● Work to complete
Starting from the line with "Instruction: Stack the" and going up to and including the line with "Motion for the", copy the listing below exactly. Leave all images out.
--
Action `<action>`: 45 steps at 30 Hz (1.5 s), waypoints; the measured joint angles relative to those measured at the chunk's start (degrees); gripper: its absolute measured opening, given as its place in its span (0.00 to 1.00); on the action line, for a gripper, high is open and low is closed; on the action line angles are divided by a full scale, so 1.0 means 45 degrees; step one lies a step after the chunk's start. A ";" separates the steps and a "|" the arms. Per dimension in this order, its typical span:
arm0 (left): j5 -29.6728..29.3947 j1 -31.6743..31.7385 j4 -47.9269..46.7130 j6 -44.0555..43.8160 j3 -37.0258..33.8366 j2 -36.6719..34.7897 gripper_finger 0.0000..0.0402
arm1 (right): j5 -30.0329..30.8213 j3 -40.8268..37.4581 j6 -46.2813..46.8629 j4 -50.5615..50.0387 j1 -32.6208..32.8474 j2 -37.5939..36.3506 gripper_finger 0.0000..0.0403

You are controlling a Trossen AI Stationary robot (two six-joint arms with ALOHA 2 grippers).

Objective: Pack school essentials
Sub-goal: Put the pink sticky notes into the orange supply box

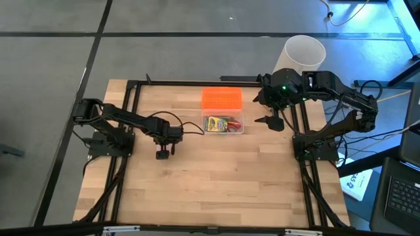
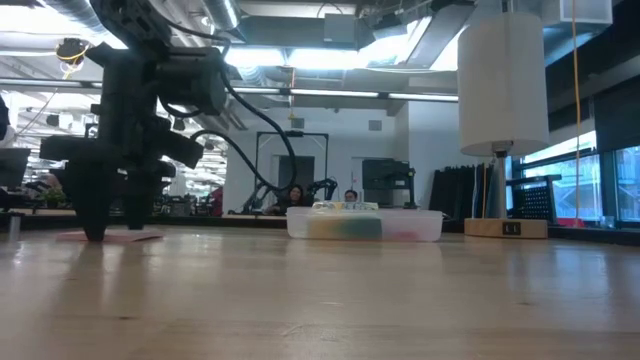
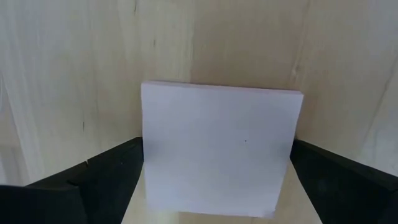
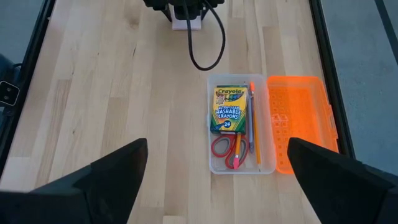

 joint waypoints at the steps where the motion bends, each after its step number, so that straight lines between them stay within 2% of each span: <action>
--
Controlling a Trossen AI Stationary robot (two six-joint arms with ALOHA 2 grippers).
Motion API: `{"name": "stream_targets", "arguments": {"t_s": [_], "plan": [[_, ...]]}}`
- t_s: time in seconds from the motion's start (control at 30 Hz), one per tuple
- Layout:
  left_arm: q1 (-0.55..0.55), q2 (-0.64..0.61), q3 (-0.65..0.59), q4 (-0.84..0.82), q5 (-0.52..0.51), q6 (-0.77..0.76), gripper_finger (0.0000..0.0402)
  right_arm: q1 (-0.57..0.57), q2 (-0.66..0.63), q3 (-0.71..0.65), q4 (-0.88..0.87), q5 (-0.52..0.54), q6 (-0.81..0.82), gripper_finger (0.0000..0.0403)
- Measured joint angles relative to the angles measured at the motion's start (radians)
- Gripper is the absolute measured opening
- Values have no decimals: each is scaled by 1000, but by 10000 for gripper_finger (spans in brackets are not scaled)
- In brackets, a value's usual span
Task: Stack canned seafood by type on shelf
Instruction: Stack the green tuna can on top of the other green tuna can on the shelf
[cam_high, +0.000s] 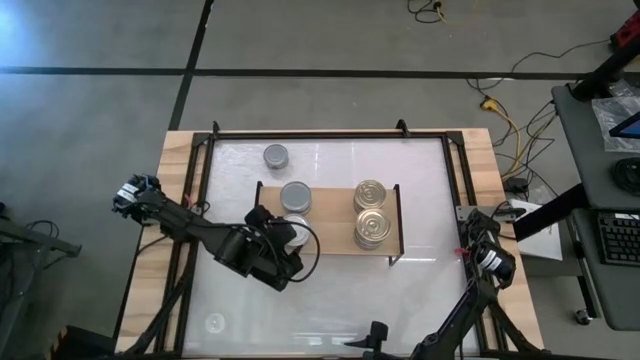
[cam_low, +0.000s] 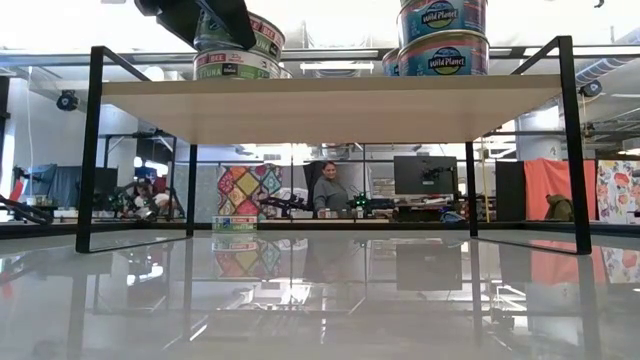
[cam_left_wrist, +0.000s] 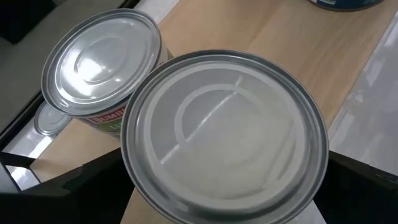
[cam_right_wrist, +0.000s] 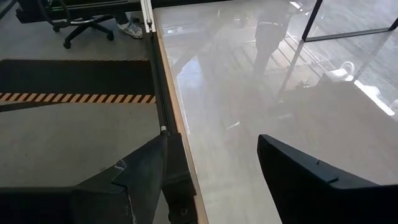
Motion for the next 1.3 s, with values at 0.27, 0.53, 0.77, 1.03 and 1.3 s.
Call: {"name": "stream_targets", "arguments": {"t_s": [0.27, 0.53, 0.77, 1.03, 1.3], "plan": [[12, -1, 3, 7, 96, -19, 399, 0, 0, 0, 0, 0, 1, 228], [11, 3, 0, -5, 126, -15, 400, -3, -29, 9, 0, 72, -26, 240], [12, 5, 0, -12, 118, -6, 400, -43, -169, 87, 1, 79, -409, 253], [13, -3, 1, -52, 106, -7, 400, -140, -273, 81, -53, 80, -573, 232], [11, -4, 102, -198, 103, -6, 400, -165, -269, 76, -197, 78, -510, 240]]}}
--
● Reply to the exercise
Instruction: Stack the green tuna can on top of the other green tuna can on the shelf
[cam_high, +0.000s] 
[cam_low, +0.000s] 
[cam_left_wrist, +0.000s] 
[cam_right_wrist, +0.000s] 
Motion for the next 1.3 s, with values at 0.27, 0.53, 0.77, 1.03 and 1.3 s.

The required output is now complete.